As many of you probably know, I am a huge fan of HCLOS and almost always advocate its use. However, when we add HCLOS to the network, we are adding additional paths for data to flow which can have both intended and unintended consequences. For this example, we will cost the HCLOS link to the WIN-T baseline value of 100.
So again, when we send data from the JNN to the RHN we take our FDMA link with a cost of 1050 instead of the combined TDMA cost of 1970. Now when we send data from the JNN to the CPN we have two paths; TDMA of 1970 or the direct router to router HCLOS link with a cost of 100. Guess which way it goes. Again, so far nothing earth shattering.
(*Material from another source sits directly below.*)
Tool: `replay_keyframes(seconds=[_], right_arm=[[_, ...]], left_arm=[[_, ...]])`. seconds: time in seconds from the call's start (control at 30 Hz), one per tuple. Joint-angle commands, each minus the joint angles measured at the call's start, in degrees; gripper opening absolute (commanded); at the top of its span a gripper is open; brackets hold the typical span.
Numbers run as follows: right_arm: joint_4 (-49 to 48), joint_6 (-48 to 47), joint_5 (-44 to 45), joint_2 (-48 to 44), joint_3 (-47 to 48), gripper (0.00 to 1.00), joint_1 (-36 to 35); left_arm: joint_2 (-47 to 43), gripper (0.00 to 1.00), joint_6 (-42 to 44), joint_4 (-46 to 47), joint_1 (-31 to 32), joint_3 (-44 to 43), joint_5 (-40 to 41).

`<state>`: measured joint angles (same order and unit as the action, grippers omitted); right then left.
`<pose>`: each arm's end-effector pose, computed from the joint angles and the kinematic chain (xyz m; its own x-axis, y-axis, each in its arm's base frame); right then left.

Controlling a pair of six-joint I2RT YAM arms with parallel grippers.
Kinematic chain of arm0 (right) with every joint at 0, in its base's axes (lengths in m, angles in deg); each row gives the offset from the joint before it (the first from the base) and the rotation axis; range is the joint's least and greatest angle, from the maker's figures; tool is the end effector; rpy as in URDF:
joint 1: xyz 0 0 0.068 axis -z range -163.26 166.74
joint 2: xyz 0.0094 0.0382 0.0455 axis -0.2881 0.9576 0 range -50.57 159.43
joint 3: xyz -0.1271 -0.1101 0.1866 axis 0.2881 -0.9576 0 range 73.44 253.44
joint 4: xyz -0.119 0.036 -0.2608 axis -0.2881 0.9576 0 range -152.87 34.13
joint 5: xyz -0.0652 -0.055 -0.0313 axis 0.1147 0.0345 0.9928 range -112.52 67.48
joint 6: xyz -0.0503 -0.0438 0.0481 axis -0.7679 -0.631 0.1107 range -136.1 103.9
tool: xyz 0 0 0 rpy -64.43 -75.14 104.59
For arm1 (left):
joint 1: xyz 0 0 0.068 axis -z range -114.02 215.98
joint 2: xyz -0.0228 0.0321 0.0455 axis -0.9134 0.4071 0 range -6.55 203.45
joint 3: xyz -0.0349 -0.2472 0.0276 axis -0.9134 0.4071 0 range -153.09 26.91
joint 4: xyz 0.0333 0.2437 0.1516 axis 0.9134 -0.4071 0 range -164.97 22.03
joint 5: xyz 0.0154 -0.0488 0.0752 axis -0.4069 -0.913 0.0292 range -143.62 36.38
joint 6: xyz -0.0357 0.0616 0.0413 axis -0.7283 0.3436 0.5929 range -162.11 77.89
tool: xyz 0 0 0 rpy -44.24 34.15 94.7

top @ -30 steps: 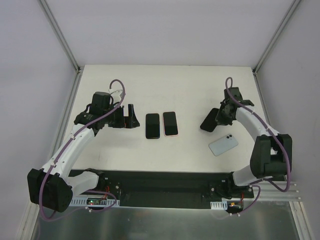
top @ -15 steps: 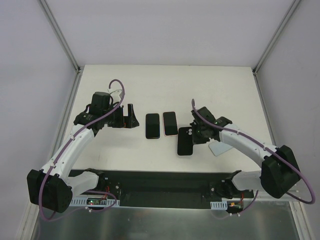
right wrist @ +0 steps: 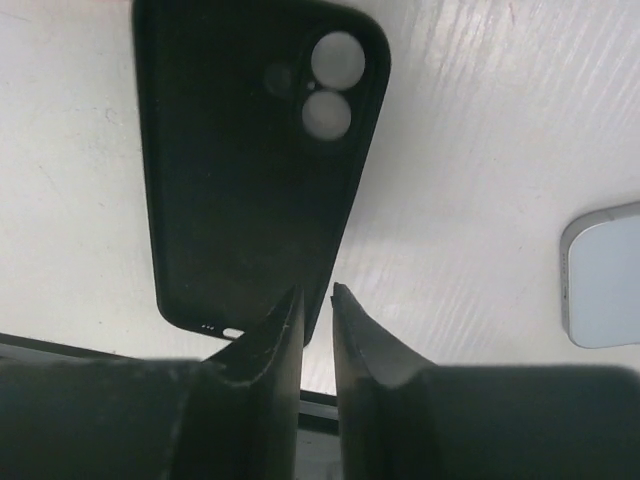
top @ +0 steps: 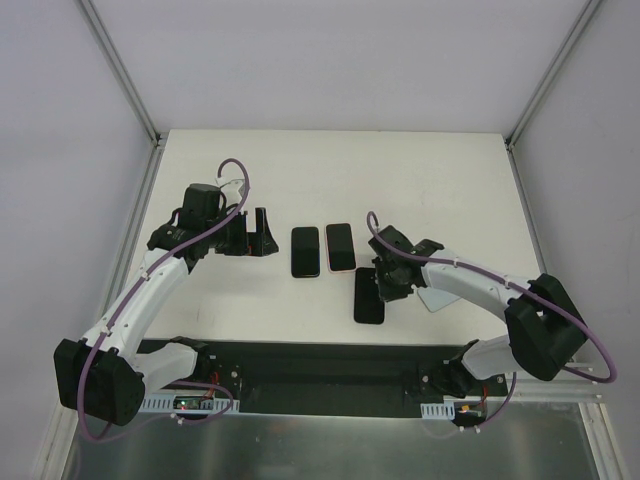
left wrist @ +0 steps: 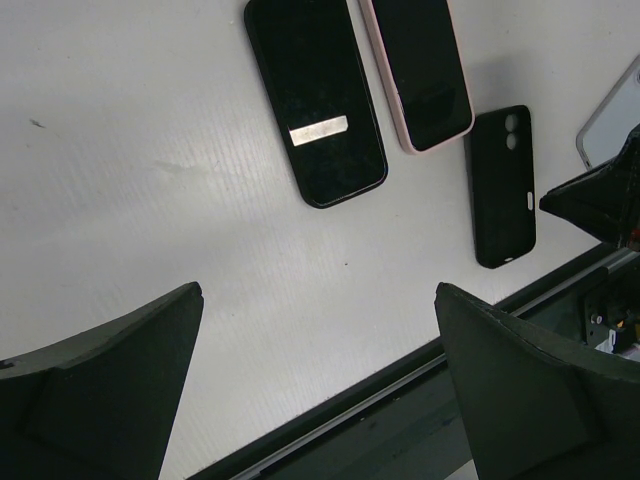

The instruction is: Put the phone into the phone case

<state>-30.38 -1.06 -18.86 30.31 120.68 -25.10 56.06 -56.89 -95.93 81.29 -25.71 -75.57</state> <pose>0.2281 0.1980 0.1172 -0.8257 -0.3917 -0.4059 -0.4475 0.8930 0.0487 0.2824 -0.1051 0.2531 -0.7086 -0.0512 -0.7037 0.3604 0.8311 -0.4234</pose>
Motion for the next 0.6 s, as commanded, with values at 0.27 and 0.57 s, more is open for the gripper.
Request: replay_keyframes(seconds=[0.27, 0.57], right_arm=[[12.4, 13.7, 15.0, -2.4, 6.7, 0.81, -0.1], [20.1, 25.5, 23.5, -4.2, 8.6, 0.96, 10.4]], left_arm=[[-1.3, 0.99, -0.2, 0.2, -0.1, 0.1, 0.2], [-1.5, 0.99, -0.2, 0.2, -0.1, 0.0, 0.0]])
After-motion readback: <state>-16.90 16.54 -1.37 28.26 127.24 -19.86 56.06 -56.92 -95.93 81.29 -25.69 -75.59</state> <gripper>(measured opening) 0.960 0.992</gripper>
But now lets look at it from a slightly different angle and this time send data from the CPN to the RHN like when our users want to check Facebook or go to AKO (I’ll let you guess which website produces more traffic during a typical rotation). As usual, the CPN has a combined TDMA path cost to the RHN of 1970, and that’s it…..Right? Actually now that we have introduced HCLOS into the picture we have given (maybe unknowingly) the data a second path to the RHN through the JNN. In this case, the cost is 100 across the HCLOS and then 1050 out the FDMA interface for a total cost of 1150 vs. the 1970 for TDMA. Which way will it go?
So is this a big deal? And if so, why did WIN-T do it this way? Well, the answer to the first one is “maybe” and the answer to the second one is “who the hell knows”. Having your CPN route to the RHN through the JNN’s FDMA can be good or bad depending on the situation. For example, let’s say that you have an under-utilized TDMA link that averages less than 50% utilization on average. In this case, sending the CPN’s traffic may well be a good choice because we are freeing up bandwidth on TDMA for other units to use for what they need. On the other hand, if the FMDA link is already frequently saturated, adding additional network traffic to it is probably not the best idea in the world.
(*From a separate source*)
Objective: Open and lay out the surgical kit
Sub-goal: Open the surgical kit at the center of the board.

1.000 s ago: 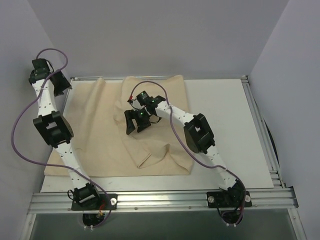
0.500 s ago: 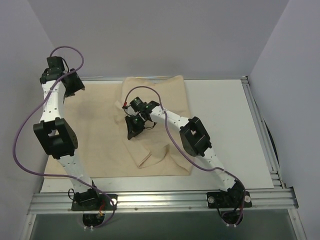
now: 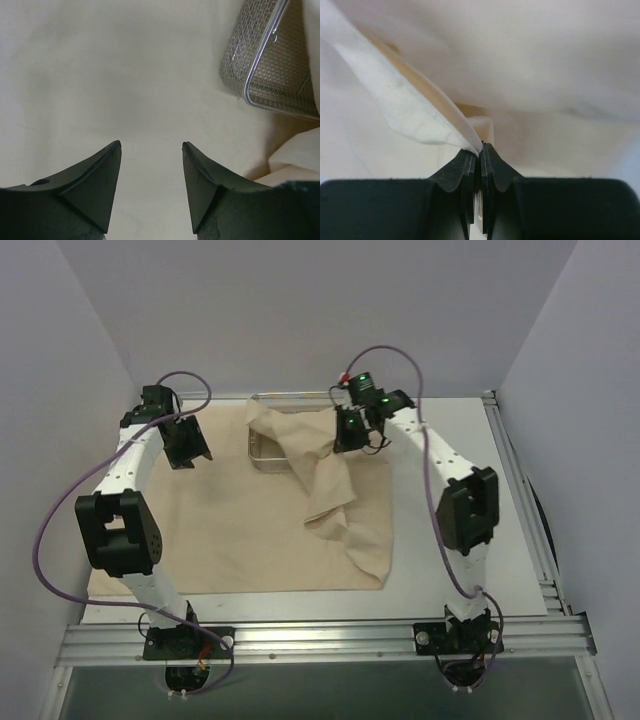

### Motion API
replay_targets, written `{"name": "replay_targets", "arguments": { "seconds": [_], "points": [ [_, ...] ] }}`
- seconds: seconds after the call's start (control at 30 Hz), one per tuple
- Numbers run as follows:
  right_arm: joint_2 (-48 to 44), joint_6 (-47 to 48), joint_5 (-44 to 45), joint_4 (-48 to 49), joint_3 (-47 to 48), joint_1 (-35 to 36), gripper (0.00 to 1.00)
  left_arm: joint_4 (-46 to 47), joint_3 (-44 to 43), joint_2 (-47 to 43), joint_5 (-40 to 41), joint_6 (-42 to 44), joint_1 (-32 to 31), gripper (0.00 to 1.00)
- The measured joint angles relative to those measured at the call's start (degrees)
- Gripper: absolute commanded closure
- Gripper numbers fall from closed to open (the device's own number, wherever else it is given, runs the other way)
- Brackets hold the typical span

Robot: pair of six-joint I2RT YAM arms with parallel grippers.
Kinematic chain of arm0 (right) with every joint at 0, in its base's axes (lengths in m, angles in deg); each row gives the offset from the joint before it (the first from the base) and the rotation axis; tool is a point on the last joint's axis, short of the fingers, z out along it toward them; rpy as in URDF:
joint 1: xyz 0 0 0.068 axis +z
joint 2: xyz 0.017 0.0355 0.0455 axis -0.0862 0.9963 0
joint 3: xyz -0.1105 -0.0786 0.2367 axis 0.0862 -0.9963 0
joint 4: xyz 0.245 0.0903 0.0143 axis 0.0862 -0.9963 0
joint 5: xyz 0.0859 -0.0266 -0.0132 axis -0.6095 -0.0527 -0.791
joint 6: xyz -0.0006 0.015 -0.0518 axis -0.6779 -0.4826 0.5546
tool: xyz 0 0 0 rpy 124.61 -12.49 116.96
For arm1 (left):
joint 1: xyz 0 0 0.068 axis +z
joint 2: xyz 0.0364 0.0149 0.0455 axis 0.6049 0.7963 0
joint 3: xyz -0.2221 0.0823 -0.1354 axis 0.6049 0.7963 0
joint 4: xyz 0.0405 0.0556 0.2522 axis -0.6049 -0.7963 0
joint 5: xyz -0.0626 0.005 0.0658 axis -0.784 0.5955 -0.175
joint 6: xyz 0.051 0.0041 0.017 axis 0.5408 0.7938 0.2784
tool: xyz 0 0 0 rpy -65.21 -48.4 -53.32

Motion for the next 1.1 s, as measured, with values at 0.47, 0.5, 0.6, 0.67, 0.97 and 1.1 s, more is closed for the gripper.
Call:
{"name": "replay_targets", "arguments": {
  "seconds": [0.47,0.5,0.6,0.67,0.97,1.1],
  "points": [
    [-30.99,0.76,11.91,-1.90,-38.49,-33.62,1.00,1.97,6.64,-0.70,-2.16,-1.33,-0.37,0.40],
    [-30.23,1.14,12.17,-1.92,-39.98,-35.26,1.00,2.03,6.64,-0.13,-2.49,-1.38,-0.37,0.40],
    [-27.17,2.45,14.16,-1.51,-42.32,-38.97,1.00,2.03,6.64,1.81,-3.23,-1.57,-0.37,0.41],
    [-24.74,3.39,16.39,-1.18,-42.38,-40.83,1.00,2.05,6.82,2.69,-3.58,-1.88,-0.37,0.41],
    [-18.73,5.38,32.17,-2.80,-33.75,-46.14,1.00,2.01,9.14,2.80,-4.07,-2.14,-0.37,0.41],
    [-16.44,5.33,37.86,-2.60,-29.05,-46.93,0.84,1.95,9.49,2.80,-4.07,-2.16,-0.37,0.41]
  ]
}}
The bottom line is that we as net techs have to recognize what will happen when we add a link into the network, realize what the impacts of that change are, and then decide if it will adversely impact the network and if so, how to mitigate it. So with that in mind, let’s say that routing traffic across FDMA is not a good option. How do we fix it while still allowing the traffic to route to the JNN using the HCLOS link?
Well, the way I see this happen more often than not is that we just start pulling random numbers out of the air until we find one that does what we want it to. While that is “a way”, it may well adversely impact the network while we attempt to discover that magic number and is definitely not the most efficient way to do it. So instead, let’s try using some math to figure out the magic number on paper. Well, our cost has two conditions it has to meet. First, that the cost of that link plus the cost of the FDMA link has to be greater than 1970 (x+1050 > 1970) so that our TDMA link is cheaper than the HCLOS/FDMA link. Second, that the cost of the link itself has to be less than 1970 (x <1970) otherwise TDMA between the JNN and CPN is cheaper than the HCLOS link. So that means that the cost of that link must be between 921 and 1969 which gives us a fair bit of room. I would recommend giving yourself a little bit of room in either direction in case you have to make adjustments later on in life (I personally usually start with 950 just so I have wiggle room).